PMK 81 Tahun 2025 Jadi Bumerang, 72 Desa di Manggarai Barat Terancam Lumpuh Anggaran
Labuan Bajo, iNewsFlores.id – Kebijakan fiskal pusat kembali menuai sorotan. Sebanyak 72 desa di Kabupaten Manggarai Barat, Nusa Tenggara Timur, terancam tidak menerima Dana Desa (DD) Tahap II Non Earmark setelah terbitnya Peraturan Menteri Keuangan (PMK) Nomor 81 Tahun 2025. Kebijakan ini dinilai tidak sensitif terhadap realitas tata kelola desa dan berpotensi melumpuhkan pelayanan dasar di tingkat akar rumput.
Akibat aturan baru tersebut, total Rp19,9 miliar Dana Desa tak bisa dicairkan. Padahal, dana non earmark selama ini menjadi tulang punggung pembiayaan kegiatan strategis desa, mulai dari pembangunan fisik, honor guru PAUD, kader Posyandu, hingga tenaga kesehatan.
Kepala Dinas Pemberdayaan Masyarakat Desa (PMD) Manggarai Barat, Pius Baut, menyebut penyebab utama 72 desa gagal mencairkan DD Tahap II karena keterlambatan pelaporan realisasi Dana Desa Tahap I, sebagaimana dipersyaratkan dalam PMK 81 Tahun 2025.
“Ada 72 desa yang terdampak. Dana Desa tahap II khusus non earmark tidak bisa dicairkan karena laporan realisasi tahap I terlambat,” ujar Pius.
Namun, kebijakan ini dinilai problematik karena mengabaikan pola kerja dan realitas lapangan di desa. Selama bertahun-tahun, desa terbiasa melanjutkan kegiatan terlebih dahulu dengan asumsi Dana Desa pasti cair, sebagaimana praktik pada regulasi sebelumnya. Kini, pola lama itu justru berbuah petaka.
“Mereka tetap bangun karena terbiasa dengan pola lama. Tapi kali ini dananya tidak cair,” ungkap Pius.
Dampak PMK 81 Tahun 2025 tidak berhenti pada administrasi. Pemerintah desa kini kebingungan membayar upah pekerja, termasuk guru PAUD, tenaga kesehatan, kader Posyandu, hingga pekerja pembangunan yang telah bekerja sesuai APBDes 2025.
Ironisnya, kegiatan tersebut telah disepakati secara formal melalui perencanaan dan penganggaran desa. Namun, negara justru “menarik rem” di tengah jalan.

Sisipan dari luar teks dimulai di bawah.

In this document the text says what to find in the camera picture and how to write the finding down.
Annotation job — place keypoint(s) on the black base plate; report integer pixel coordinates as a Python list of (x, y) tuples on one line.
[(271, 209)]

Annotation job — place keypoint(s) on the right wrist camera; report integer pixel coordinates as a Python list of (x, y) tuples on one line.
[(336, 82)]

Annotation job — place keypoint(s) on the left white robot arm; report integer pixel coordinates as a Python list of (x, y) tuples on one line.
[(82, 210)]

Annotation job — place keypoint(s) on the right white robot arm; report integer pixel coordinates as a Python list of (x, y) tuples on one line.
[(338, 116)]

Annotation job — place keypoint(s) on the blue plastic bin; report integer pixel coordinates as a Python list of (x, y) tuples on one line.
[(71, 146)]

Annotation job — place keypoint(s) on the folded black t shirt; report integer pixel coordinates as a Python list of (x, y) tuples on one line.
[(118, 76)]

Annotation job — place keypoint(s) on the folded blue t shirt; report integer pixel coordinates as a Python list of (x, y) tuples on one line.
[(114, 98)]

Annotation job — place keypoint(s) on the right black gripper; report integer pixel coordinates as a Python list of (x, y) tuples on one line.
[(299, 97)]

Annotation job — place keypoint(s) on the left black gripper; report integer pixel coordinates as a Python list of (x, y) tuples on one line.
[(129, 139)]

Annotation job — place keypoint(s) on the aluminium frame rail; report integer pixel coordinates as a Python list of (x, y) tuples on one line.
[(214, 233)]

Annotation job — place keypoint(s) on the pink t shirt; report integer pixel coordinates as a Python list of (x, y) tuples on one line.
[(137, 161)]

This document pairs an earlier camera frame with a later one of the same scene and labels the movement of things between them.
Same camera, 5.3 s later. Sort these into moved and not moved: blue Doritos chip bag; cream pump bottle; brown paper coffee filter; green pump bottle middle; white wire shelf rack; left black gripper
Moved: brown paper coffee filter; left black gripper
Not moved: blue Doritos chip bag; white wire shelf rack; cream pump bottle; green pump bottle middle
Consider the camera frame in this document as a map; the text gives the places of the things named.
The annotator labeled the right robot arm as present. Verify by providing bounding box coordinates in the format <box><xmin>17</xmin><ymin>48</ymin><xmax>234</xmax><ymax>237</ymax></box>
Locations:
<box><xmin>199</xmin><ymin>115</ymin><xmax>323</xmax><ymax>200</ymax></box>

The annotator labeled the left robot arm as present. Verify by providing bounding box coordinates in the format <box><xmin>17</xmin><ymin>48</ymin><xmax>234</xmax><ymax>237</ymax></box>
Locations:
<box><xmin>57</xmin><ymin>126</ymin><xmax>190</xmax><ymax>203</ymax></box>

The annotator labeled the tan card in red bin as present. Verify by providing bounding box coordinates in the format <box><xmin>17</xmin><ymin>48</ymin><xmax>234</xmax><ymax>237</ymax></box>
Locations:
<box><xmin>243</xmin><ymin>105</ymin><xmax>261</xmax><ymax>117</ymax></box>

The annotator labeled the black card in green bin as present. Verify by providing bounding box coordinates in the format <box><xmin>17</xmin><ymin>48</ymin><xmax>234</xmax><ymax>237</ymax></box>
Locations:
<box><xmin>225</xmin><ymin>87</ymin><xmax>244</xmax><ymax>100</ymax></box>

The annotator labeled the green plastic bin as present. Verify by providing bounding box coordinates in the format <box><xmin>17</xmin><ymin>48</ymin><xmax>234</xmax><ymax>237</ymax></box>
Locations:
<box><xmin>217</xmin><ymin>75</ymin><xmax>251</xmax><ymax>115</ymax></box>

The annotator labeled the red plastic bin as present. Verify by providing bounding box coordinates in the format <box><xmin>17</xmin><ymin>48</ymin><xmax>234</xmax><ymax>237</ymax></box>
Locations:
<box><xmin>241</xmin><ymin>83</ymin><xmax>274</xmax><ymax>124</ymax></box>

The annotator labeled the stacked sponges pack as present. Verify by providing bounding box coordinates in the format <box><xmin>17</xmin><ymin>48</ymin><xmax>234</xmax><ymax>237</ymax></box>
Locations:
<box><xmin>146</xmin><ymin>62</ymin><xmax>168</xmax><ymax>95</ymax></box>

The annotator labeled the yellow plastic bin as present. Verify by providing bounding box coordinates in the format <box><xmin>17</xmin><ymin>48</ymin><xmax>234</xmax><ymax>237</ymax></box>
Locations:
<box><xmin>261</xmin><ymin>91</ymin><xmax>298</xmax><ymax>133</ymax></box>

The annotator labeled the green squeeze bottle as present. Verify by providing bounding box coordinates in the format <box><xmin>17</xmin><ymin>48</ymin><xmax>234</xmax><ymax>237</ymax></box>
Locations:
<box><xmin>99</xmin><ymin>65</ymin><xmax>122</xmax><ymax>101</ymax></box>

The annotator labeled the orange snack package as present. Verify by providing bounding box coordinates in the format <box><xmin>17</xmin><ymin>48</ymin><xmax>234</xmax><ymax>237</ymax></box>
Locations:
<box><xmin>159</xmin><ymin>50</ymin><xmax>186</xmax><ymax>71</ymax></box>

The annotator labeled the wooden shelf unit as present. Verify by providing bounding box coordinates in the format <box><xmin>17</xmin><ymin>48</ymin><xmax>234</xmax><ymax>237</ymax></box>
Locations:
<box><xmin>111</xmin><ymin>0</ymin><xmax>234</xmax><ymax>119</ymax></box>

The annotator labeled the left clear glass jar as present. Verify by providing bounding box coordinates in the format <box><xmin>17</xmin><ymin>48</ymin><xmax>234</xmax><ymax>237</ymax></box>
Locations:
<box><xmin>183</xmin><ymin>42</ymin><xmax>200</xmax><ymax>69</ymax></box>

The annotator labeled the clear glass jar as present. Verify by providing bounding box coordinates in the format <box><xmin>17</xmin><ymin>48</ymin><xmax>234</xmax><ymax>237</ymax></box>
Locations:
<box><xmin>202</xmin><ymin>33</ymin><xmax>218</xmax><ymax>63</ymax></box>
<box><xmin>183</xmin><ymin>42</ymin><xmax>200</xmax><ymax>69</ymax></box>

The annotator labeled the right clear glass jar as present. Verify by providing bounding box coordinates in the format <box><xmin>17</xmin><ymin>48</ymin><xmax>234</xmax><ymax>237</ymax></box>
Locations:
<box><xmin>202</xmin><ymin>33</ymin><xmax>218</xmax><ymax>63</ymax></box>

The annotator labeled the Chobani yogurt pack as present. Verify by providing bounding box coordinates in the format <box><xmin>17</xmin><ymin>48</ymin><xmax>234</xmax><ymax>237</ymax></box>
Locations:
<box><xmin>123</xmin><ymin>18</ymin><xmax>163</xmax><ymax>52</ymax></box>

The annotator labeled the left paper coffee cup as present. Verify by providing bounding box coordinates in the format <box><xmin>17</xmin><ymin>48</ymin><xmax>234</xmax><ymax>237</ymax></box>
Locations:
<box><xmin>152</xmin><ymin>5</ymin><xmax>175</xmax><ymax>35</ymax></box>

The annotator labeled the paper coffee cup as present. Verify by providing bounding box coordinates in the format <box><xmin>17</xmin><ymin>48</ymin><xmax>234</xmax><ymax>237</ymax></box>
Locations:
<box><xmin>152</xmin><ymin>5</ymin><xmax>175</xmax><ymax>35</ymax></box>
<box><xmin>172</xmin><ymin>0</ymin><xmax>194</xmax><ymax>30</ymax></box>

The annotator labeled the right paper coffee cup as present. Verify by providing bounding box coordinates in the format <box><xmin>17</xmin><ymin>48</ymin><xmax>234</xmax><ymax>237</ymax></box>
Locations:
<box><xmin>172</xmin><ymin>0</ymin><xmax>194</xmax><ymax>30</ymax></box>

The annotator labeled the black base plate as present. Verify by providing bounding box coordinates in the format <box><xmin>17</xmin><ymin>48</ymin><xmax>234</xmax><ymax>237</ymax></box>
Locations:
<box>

Situasi ini memunculkan pertanyaan serius: Apakah kesalahan administrasi harus dibayar dengan terhentinya pelayanan publik desa?
Pemerintah pusat melalui surat edaran bersama Kementerian Keuangan, Kemendagri, dan Kementerian PDTT memang menawarkan solusi. Salah satunya, pembiayaan kegiatan non earmark yang terlanjur berjalan dapat diambil dari dana ketahanan pangan, jika dana tersebut belum terserap.
Namun solusi ini dinilai tambal sulam dan tidak menyentuh akar masalah.
“Kalau dana ketahanan pangan sudah cair ke posnya, solusi itu tidak menyelesaikan masalah,” tegas Pius.
Solusi lain, desa diminta menggunakan sumber Dana Desa lainnya. Parahnya lagi, dalam edaran tersebut ditegaskan bahwa kegiatan non earmark yang gagal dibayar tidak boleh dianggarkan ulang pada tahun 2026.
Artinya, desa menanggung beban ganda: pekerjaan sudah dilakukan, tetapi anggaran tak tersedia, dan tidak boleh diperbaiki di tahun berikutnya.
PMK 81 Tahun 2025 sejatinya bertujuan mendorong disiplin administrasi desa. Namun di Manggarai Barat, kebijakan ini justru berubah menjadi hukuman kolektif yang menghantam desa-desa dengan kapasitas administratif terbatas.
Tanpa masa transisi yang memadai, tanpa pendampingan teknis yang kuat, kebijakan ini berpotensi memperlebar jurang ketimpangan antara desa yang “siap secara administrasi” dan desa yang tertinggal.
Jika pemerintah pusat tidak segera melakukan evaluasi, Dana Desa yang seharusnya menjadi instrumen pemerataan justru berubah menjadi sumber krisis baru di desa.